Max Baucus, who was the US ambassador to China for President Barack Obama, said it "should not be categorically discounted" that President Donald Trump could order an attack on the authoritarian state.
"After all President Trump ordered that strike on Syria, and he's a macho kind of guy, which makes all of us a bit nervous," the former senator told BBC Radio 4's Today Programme.
"But I'm sure that the Pentagon and state department, all his advisers have explained to him that a missile strike initiated by the United States at this time would have absolutely cataclysmic, disastrous consequences and I think he's wise enough not to want to have that on his watch."
North Korea conducted live-fire artillery drills and a US guided-missile submarine arrived in South Korea on Tuesday, as the Trump administration prepared what Mr Baucus called an "extraordinary" White House briefing for all 100 senators on the escalating nuclear threat.
They will be briefed by Secretary of Defence James Mattis, US Secretary of State Rex Tillerson, Director of National Intelligence Dan Coats and General Joseph Dunford.
"During the roughly 40 years I served in Congress I never remember a meeting of 100 members going to the White House on a national security issue," Mr Baucus said.
"I can only surmise the president is trying to set the stage for action he may take later, that may be diplomatic action, it might be military.

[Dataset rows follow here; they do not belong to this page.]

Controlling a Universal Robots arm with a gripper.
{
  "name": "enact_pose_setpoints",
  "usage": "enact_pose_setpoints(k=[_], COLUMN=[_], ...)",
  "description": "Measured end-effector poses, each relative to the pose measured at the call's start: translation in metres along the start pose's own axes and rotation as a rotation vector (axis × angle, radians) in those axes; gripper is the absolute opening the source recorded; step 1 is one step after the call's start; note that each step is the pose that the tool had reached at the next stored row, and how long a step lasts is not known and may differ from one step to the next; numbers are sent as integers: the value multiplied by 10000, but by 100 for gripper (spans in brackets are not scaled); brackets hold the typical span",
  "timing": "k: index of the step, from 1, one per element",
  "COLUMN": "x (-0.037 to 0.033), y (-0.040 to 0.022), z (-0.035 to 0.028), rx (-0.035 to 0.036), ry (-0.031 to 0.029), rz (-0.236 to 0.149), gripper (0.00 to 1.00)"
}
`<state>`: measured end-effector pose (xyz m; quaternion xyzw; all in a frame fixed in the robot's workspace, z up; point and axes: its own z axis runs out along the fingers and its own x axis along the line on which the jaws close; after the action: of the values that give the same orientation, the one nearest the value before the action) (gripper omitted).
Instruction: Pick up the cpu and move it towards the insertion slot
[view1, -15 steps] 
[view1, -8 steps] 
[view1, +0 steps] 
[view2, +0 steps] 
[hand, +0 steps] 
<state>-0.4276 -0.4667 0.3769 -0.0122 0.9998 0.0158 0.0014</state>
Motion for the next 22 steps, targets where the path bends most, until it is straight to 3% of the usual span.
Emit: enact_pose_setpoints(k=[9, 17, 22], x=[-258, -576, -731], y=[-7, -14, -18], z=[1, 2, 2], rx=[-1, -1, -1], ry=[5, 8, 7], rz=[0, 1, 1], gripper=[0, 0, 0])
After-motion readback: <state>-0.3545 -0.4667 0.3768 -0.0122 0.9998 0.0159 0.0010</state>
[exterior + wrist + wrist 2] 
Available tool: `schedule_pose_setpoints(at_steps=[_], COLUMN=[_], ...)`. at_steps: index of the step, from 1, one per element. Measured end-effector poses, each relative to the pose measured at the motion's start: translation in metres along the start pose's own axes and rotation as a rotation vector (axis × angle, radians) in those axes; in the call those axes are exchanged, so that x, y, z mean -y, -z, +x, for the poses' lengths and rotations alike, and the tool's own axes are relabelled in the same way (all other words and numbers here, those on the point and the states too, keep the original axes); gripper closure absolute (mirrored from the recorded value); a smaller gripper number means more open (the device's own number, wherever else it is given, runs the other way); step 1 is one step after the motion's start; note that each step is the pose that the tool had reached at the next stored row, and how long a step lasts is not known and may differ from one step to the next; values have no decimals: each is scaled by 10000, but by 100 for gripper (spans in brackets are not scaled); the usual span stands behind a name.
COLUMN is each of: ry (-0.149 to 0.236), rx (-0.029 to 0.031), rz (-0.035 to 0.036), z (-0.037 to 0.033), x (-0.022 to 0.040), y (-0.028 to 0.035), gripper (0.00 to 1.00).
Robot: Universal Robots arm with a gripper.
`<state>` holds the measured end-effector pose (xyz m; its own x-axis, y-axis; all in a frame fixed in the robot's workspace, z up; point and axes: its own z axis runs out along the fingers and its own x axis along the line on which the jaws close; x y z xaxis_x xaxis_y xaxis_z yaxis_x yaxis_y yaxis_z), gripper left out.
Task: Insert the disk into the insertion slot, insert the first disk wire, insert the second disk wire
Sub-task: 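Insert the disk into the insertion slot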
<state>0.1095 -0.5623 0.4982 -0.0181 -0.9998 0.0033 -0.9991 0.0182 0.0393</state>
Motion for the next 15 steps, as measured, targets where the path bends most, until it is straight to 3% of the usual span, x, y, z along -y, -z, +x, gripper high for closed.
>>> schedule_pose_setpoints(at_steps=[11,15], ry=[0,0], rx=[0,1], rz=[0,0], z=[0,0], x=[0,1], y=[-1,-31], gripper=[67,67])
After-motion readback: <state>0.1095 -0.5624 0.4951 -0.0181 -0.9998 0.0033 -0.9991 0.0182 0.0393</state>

It's extraordinary, I'm very surprised by this."
When asked if Mr Trump had called the meeting to capture a sense of theatre and support for military action, Mr Baucus cautioned: "That's possible but let's remember our president is quite theatrical anyway. He makes quite bold statements.

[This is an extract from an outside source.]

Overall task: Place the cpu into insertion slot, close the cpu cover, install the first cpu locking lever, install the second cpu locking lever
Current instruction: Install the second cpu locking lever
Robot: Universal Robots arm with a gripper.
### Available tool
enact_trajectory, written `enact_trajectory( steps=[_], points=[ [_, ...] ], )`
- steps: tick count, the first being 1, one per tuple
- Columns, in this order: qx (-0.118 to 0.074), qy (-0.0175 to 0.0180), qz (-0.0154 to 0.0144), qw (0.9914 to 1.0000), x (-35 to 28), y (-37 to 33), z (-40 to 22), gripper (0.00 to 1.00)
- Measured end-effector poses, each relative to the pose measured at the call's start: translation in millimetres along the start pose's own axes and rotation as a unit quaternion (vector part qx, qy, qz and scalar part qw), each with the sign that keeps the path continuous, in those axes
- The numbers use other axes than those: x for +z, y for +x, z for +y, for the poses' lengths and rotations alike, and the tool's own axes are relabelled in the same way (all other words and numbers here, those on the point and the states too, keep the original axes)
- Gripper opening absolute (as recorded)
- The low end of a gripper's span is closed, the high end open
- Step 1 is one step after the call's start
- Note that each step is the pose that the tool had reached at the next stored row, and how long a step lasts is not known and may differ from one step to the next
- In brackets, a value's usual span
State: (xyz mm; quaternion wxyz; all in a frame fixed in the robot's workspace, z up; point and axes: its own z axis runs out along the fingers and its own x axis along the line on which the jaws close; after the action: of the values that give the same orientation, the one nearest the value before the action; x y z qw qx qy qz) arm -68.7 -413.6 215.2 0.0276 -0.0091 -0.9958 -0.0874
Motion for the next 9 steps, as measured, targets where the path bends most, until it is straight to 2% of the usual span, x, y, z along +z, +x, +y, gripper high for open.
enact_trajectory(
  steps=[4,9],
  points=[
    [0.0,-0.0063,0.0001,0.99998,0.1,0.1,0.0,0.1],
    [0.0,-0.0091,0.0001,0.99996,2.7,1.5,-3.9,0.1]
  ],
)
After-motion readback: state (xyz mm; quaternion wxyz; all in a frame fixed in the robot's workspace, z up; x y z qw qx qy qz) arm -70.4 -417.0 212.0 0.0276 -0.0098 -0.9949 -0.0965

http://www.independent.co.uk/news/world ... 02481.html
#14800575
Trump is an opportunist and milking the North Korea crisis for all it is worth, trying to divert attention from his failed policies at home.

Donald Trump seems to have recognised North Korea as a defining issue of his presidency.
He has been sending military hardware to the region, ending America's "era of strategic patience", pressuring China to exert influence on its ally and urging the UN Security Council to impose new sanctions on Pyongyang.
But perhaps the most theatrical element of all of this geopolitical choreography occurred at home, when he "invited" (summoned) the entire US Senate to the White House for a briefing on the issue.
Charitably, this is evidence of a world leader taking the threat of an escalating nuclear crisis very seriously and urging his colleagues to do the same.
Cynically, the image of grown men and women being loaded on to buses and shipped to the headmaster's office for a stern talking-to projects an image of unmistakable power and influence.
As Trump approaches his 100 day marker, with all the scrutiny that entails, this very much suits him...
With crisis and drama comes a chance to distract from real problems at home: the failed healthcare bill, problems funding the border wall, opposition from federal judges on travel bans, an FBI investigation into collusion with Russia.
In the end there were no great revelations from the unusual Senate briefing.
Secretary of State Rex Tillerson and top defence and intelligence officials merely repeated, in a statement, that North Korea represented an urgent and growing national security threat.
They said the Trump administration believed pressure on Pyongyang could be exerted through diplomacy and increased economic sanctions, but that America stood ready to defend herself and her allies should it be necessary.
In other words, unless they were given some explosive classified material that no-one is talking about, there wasn't an obvious reason to haul approximately 100 people in to the White House as the world's cameras watched.


http://news.sky.com/story/trump-is-milk ... h-10852463
#14800599
Frollein wrote:Do you think the nuclear hellfire will be able to heat my popcorn from over there?

LA is on the fringe range of NK's projected capabilities... but that is assuming they are competent. I think I'll be safe, at least. I would be nervous in Japan or SK, though. Kim seems insane enough to nuke where it would literally pour into his own country if he feels like he is going to lose power.

I think this all hinges on what China does. The US won't put boots on the ground but could provide a shitload of air dominance.